Но что же за человек был этот диктатор?
«Вы обязательно должны съездить и повидаться с Муссолини», — сказал мне однажды утром наш способный и дружелюбный посол Генри П. Флетчер, пока я работала с объемными архивами посольства о том, что происходило в Италии после окончания войны. Я заупрямилась.
«Я еще не подготовила вопросы, которые хочу ему задать».
«О, — сказал мистер Флетчер, — просто поезжайте и поболтайте с ним».
Учитывая мое представление о Муссолини, почерпнутое в основном из английских и американских, а также враждебных итальянских источников, это слово казалось совершенно неуместным. Разве можно болтать с этим напыщенным и ужасающим субъектом, который никогда не слушает, а только указывает, что вам думать и что говорить? Невозможно.
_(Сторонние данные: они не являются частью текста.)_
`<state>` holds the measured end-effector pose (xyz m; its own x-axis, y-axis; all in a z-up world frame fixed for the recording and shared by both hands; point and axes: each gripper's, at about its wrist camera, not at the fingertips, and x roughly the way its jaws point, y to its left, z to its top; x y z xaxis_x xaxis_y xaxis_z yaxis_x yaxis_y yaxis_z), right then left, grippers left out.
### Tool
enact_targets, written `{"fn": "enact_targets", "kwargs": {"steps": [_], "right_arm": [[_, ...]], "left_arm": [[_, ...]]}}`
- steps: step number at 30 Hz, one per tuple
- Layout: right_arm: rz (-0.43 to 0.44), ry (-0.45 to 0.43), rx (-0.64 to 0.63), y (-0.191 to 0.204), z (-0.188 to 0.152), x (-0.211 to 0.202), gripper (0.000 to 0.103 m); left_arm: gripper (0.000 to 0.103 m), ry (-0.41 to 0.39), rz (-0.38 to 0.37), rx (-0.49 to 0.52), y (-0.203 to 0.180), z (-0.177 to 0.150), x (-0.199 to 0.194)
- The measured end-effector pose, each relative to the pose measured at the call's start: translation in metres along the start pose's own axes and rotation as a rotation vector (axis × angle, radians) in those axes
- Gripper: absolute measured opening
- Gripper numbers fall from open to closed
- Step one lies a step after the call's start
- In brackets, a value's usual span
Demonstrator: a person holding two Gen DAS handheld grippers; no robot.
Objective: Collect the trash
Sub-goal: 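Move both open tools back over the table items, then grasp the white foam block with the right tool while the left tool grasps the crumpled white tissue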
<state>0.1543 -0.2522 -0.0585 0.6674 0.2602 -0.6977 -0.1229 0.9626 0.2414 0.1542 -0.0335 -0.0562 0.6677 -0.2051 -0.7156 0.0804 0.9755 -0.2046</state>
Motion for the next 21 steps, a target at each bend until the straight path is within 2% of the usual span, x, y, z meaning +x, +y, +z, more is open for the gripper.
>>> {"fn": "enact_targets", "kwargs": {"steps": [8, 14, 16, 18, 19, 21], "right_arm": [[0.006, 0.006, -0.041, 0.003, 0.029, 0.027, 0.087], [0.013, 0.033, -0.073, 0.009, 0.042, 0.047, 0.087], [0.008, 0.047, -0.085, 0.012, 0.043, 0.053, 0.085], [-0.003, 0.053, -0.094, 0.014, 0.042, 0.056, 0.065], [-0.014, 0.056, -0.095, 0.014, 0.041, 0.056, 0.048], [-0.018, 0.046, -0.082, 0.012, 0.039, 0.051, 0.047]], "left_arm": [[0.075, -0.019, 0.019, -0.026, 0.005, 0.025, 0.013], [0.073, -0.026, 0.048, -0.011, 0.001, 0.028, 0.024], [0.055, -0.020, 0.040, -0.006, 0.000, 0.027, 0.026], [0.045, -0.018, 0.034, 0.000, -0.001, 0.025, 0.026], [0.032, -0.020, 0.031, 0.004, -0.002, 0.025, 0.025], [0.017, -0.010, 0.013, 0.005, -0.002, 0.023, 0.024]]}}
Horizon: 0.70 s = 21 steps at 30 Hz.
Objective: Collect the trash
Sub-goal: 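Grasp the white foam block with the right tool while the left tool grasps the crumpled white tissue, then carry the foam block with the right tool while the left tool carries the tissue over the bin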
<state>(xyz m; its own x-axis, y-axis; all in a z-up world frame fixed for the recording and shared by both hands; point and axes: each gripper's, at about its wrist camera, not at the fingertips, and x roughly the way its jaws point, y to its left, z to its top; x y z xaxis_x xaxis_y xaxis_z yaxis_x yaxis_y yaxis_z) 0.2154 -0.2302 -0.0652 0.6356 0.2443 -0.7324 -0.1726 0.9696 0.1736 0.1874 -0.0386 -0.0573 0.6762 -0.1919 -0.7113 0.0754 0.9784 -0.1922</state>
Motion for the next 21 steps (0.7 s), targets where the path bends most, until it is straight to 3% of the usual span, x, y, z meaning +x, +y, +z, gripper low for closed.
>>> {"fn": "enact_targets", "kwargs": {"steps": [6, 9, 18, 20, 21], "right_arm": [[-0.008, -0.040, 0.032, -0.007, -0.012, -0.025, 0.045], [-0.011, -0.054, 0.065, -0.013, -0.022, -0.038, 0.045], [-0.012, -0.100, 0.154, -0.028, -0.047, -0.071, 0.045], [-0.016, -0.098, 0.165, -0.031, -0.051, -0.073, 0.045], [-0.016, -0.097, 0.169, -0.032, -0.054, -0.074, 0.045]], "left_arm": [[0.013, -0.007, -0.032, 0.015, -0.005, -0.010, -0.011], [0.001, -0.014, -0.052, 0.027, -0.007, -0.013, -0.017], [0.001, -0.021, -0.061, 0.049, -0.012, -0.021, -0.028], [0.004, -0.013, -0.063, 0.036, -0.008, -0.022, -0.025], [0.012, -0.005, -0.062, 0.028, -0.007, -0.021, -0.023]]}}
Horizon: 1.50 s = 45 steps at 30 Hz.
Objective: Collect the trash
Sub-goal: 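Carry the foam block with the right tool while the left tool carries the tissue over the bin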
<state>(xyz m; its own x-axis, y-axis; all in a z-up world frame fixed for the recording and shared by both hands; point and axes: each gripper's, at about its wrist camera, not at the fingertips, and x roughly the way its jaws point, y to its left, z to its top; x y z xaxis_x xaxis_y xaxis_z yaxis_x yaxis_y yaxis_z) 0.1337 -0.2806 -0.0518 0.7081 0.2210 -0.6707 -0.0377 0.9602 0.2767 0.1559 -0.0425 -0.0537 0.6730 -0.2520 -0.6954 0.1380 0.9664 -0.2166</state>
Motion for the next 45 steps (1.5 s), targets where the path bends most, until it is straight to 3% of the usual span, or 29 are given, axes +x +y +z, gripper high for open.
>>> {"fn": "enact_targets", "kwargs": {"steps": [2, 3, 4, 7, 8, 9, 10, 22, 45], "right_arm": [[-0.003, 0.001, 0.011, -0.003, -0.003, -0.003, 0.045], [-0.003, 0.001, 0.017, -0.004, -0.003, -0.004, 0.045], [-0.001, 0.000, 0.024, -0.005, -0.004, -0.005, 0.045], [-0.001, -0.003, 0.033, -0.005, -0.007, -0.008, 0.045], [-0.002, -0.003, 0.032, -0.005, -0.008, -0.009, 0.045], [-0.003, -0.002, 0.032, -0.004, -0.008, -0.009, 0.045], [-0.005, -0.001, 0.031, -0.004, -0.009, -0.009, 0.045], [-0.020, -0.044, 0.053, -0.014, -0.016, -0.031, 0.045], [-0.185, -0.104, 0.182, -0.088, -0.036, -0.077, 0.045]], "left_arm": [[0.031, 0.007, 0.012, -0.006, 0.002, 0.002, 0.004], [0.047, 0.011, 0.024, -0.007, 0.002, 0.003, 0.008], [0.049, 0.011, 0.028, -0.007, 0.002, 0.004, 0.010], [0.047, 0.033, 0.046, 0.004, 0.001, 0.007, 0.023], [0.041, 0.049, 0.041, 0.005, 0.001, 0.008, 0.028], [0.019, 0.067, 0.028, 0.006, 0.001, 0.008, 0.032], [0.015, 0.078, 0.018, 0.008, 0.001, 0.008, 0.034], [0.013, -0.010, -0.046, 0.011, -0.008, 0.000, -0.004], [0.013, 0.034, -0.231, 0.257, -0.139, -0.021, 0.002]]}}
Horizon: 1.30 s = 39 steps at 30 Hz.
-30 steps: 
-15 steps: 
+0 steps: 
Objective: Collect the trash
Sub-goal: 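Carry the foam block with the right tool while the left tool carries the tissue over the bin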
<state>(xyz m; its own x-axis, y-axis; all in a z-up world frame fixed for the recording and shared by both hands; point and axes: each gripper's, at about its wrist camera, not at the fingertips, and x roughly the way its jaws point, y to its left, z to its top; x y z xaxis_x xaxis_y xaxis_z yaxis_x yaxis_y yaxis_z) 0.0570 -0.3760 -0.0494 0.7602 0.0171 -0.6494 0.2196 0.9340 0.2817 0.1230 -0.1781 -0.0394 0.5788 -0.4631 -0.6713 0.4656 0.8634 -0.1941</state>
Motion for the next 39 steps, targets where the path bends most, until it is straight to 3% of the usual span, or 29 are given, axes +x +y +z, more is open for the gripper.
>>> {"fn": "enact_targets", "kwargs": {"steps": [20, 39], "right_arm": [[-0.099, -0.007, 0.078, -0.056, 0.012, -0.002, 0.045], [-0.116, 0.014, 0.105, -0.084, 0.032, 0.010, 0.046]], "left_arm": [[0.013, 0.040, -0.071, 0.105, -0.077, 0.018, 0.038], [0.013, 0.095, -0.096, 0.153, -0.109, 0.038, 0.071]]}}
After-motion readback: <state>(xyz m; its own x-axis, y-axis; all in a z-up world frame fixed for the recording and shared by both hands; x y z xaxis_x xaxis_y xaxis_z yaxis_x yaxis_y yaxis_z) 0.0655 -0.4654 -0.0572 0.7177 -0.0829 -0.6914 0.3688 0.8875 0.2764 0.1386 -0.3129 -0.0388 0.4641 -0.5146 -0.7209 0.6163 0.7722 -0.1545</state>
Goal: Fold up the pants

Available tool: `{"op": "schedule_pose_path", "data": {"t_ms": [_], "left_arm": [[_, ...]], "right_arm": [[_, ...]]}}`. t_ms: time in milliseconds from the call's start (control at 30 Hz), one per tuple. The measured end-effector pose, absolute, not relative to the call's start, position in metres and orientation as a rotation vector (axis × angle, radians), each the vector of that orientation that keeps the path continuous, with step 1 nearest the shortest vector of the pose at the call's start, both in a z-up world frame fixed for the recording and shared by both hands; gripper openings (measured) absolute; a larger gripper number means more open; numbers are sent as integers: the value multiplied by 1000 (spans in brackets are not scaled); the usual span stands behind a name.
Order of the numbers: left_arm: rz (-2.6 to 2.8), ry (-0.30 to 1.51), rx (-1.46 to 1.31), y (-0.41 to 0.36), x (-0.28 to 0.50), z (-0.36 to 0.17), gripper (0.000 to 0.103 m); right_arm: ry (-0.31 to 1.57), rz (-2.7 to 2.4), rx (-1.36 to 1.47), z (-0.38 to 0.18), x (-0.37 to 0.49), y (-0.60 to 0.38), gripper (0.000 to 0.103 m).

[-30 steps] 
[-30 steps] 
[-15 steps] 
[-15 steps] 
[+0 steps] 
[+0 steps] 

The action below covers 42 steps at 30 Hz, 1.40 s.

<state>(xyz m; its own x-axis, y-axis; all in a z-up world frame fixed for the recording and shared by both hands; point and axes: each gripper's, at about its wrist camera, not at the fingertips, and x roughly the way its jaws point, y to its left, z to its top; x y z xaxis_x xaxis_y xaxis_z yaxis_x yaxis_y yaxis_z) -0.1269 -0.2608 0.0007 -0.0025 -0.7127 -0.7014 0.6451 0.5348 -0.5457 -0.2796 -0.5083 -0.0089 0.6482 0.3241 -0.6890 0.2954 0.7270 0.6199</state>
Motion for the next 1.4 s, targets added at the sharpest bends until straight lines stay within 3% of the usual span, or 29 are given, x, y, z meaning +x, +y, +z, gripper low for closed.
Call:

Но я, конечно, поехала.
Самый захватывающий и интересный час с половиной, проведенный мной в Италии, пришелся на приемную, где я наблюдала за сорока или более людьми, ожидавшими аудиенции, за тем, как они заходили испуганными, а выходили ликующими, заходили надутыми, а выходили сдутыми. Не было среди них никого, кто не испытывал бы беспокойства, даже адмирал флота, находившийся тогда в Остии. Он нервно прохаживался взад-вперед во время ожидания, поправляя мундир, а когда подошла его очередь, прошагал внутрь так, будто маршировал на параде.